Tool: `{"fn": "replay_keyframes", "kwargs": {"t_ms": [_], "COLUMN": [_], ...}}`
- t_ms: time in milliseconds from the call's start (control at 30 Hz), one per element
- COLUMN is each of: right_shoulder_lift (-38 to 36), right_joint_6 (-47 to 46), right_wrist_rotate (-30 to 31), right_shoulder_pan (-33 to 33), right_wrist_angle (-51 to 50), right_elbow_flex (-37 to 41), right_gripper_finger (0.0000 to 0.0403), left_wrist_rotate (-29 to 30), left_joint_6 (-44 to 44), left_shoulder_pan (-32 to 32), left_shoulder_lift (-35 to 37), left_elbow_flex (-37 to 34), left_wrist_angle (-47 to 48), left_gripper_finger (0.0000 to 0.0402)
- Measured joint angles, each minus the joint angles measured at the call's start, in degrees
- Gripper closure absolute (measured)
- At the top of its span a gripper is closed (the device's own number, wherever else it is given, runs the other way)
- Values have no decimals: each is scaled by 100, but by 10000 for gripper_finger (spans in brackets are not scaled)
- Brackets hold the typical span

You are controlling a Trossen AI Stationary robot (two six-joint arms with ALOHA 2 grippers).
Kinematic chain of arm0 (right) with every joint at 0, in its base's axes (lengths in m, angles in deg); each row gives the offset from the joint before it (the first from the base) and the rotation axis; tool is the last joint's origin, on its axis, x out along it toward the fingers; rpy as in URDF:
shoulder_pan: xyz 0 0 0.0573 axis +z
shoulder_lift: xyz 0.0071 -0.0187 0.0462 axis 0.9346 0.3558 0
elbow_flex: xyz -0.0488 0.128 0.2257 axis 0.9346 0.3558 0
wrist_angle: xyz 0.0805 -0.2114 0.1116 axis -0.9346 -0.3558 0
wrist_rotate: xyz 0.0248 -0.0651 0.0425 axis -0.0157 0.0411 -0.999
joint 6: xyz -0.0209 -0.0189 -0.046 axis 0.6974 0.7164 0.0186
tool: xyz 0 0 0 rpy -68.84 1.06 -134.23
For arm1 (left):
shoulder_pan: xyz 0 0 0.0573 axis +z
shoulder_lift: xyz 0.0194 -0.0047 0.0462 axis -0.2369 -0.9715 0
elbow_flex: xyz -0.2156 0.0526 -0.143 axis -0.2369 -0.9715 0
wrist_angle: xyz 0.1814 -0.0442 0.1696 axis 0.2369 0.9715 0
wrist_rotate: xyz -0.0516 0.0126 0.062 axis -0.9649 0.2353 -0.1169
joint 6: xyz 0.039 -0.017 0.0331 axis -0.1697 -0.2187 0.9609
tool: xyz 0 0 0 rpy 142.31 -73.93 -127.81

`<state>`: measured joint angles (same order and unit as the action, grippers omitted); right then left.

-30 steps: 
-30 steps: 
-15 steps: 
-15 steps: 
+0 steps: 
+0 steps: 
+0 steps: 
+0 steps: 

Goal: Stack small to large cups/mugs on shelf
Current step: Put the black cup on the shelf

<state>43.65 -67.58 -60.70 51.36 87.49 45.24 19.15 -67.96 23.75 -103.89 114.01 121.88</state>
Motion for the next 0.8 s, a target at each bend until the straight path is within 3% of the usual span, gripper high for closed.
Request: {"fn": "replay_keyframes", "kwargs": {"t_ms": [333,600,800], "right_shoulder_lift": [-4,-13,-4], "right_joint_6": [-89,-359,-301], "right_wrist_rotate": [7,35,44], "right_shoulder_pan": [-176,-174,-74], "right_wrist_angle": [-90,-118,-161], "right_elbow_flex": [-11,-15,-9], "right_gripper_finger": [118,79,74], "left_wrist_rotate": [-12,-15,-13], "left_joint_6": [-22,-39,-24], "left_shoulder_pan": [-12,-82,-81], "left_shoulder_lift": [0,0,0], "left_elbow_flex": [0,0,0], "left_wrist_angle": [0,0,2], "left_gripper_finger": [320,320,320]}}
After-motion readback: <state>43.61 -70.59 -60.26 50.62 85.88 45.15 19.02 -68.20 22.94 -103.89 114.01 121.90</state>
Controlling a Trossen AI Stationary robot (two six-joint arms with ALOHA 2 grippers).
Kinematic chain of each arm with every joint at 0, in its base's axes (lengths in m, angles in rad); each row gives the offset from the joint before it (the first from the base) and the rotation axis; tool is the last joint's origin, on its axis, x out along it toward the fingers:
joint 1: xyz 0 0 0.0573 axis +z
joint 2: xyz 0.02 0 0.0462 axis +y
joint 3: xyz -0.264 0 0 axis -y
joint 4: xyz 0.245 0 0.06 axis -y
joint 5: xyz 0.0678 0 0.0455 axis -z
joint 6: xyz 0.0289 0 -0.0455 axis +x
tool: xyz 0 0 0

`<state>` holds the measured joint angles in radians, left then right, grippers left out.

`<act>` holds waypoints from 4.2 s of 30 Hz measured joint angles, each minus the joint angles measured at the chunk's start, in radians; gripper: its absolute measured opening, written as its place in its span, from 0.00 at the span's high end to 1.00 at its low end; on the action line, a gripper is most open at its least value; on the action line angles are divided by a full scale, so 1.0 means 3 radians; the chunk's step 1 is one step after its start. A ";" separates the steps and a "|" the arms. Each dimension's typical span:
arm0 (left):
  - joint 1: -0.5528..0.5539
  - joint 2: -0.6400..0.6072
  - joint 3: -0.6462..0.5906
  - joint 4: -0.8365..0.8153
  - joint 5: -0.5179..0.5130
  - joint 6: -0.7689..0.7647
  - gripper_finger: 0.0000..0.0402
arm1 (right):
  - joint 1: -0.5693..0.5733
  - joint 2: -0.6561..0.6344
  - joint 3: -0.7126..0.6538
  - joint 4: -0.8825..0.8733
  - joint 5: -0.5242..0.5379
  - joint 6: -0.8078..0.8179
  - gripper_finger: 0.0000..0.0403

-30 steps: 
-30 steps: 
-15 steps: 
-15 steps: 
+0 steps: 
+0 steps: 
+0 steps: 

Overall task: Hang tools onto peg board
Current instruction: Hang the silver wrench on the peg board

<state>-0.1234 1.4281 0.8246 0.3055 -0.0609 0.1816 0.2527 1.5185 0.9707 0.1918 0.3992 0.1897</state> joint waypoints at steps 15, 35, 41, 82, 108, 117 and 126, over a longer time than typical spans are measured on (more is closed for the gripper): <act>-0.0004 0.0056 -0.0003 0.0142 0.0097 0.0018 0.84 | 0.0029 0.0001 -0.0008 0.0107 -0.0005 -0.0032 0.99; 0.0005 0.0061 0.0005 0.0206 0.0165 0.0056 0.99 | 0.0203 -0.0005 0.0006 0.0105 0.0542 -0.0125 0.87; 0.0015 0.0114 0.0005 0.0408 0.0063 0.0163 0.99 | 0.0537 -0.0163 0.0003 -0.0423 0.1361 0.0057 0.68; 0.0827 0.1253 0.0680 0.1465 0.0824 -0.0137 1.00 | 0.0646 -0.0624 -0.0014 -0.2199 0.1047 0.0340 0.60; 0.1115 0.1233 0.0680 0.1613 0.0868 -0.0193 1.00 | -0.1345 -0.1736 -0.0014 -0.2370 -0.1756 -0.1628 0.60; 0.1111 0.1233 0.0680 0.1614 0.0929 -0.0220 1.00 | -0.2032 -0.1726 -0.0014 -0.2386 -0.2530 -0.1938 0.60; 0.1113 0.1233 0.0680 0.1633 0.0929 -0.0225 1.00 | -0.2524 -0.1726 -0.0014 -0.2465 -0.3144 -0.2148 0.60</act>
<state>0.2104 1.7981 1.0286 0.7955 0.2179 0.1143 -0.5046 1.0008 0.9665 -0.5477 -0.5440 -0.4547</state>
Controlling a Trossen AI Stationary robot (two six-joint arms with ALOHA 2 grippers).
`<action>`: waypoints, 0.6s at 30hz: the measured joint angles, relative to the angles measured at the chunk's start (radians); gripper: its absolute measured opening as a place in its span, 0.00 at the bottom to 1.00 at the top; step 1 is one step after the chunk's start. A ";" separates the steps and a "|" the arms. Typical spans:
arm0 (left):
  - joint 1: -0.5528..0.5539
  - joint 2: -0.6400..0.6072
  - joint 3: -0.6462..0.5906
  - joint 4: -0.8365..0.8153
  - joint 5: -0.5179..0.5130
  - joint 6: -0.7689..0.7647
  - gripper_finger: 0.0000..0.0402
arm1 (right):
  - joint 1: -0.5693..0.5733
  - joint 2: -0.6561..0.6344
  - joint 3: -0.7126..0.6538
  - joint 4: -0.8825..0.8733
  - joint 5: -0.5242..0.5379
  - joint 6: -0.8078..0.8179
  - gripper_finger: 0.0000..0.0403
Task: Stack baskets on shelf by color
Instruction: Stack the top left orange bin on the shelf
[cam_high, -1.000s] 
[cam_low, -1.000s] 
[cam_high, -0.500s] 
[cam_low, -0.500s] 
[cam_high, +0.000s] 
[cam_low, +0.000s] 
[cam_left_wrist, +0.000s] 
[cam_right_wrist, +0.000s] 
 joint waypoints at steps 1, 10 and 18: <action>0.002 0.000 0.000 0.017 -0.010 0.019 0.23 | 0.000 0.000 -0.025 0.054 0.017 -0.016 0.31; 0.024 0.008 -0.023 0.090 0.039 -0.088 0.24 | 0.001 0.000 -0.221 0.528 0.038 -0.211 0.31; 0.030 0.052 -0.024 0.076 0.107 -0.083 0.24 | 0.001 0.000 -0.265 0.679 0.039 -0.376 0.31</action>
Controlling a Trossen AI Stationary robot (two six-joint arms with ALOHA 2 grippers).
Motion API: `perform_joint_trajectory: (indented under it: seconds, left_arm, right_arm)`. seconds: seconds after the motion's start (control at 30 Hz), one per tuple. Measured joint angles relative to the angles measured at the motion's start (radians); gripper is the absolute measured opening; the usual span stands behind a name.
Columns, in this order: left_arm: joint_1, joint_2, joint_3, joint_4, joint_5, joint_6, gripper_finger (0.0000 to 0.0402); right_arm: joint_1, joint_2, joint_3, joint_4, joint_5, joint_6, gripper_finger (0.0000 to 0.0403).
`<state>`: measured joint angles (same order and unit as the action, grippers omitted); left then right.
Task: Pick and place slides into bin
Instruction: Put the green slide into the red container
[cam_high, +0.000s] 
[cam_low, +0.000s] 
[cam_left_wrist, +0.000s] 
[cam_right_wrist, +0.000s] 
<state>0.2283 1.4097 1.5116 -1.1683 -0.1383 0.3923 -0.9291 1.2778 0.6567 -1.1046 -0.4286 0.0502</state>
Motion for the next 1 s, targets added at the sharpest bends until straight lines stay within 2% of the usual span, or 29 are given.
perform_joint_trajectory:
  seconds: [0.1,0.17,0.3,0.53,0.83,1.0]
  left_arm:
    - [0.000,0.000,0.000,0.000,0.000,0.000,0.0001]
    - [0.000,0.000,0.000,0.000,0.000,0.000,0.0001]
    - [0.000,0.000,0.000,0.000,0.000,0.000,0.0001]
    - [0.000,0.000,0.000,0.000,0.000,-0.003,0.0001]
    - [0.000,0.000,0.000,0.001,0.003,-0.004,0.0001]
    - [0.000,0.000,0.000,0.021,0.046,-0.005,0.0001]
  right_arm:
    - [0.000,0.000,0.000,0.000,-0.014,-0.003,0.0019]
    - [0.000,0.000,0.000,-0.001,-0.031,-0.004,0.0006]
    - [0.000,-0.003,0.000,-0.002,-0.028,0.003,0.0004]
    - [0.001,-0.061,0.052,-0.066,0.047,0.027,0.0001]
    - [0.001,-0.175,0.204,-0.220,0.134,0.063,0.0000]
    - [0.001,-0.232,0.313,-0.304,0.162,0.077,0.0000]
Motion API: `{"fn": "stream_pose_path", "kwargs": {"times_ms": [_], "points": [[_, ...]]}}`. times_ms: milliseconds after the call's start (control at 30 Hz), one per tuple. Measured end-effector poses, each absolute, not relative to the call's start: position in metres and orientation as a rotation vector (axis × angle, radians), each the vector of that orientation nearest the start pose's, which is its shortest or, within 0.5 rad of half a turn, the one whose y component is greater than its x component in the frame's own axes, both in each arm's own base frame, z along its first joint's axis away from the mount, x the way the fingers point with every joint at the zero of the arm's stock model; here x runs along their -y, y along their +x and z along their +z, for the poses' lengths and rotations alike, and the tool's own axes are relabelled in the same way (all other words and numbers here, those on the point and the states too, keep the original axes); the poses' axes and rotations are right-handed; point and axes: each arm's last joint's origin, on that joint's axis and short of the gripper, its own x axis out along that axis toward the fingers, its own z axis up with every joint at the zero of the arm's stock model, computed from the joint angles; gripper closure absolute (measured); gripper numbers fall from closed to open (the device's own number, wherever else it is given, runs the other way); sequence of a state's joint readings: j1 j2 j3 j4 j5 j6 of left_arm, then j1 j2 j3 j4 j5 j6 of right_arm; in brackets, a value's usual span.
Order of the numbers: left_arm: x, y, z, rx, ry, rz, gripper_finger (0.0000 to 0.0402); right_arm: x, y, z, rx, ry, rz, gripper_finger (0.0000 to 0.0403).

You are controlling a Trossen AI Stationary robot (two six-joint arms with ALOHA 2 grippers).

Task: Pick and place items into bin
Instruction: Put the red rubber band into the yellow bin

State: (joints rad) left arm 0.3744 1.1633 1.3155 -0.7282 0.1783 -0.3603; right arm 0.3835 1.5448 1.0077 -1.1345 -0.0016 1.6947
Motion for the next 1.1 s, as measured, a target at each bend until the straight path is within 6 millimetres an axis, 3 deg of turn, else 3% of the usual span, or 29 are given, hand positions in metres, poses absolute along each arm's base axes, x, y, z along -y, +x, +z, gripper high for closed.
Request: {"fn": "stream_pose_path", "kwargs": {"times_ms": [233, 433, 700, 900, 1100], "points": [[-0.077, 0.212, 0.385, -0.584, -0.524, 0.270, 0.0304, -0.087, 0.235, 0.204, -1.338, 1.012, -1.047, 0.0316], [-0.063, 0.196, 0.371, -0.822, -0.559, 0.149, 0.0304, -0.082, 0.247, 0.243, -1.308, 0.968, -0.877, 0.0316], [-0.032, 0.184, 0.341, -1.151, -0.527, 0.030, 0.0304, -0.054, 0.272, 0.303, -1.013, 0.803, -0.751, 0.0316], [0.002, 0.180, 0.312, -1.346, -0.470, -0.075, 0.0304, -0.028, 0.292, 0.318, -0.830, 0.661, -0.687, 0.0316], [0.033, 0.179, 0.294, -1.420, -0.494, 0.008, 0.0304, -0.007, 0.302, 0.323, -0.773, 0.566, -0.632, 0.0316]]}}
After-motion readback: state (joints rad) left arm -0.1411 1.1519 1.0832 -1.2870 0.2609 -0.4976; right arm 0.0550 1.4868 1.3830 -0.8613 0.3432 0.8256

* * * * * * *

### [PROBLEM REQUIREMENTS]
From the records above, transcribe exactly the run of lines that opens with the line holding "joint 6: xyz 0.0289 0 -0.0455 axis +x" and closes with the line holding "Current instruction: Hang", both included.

### [SOLUTION]
joint 6: xyz 0.0289 0 -0.0455 axis +x
tool: xyz 0 0 0

`<state>` holds the measured joint angles in radians, left then right, grippers left out.

`<act>` holds waypoints from 4.2 s of 30 Hz measured joint angles, each minus the joint angles measured at the chunk's start, in radians; gripper: its absolute measured opening, written as its place in its span, from 0.00 at the span's high end to 1.00 at its low end; on the action line, a gripper is most open at its least value; on the action line angles are divided by a full scale, so 1.0 means 3 radians; the chunk's step 1 is one step after its start. A ";" separates the steps and a "|" the arms. Each dimension's typical span:
arm0 (left):
  - joint 1: -0.5528..0.5539
  - joint 2: -0.6400..0.6072
  - joint 3: -0.6462..0.5906
  - joint 4: -0.8365..0.8153
  - joint 5: -0.5179..0.5130
  - joint 6: -0.7689..0.7647
  - gripper_finger: 0.0000..0.0402
arm1 (right):
  - joint 1: -0.5693..0.5733
  - joint 2: -0.6561..0.6344
  - joint 3: -0.7126..0.6538
  - joint 4: -0.8825..0.8733
  - joint 5: -0.5242..0.5379
  - joint 6: -0.8078..0.8179
  - gripper_finger: 0.0000..0.0403

-30 steps: 
-30 steps: 
-15 steps: 
-15 steps: 
+0 steps: 
+0 steps: 
+0 steps: 

Overall task: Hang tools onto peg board
Current instruction: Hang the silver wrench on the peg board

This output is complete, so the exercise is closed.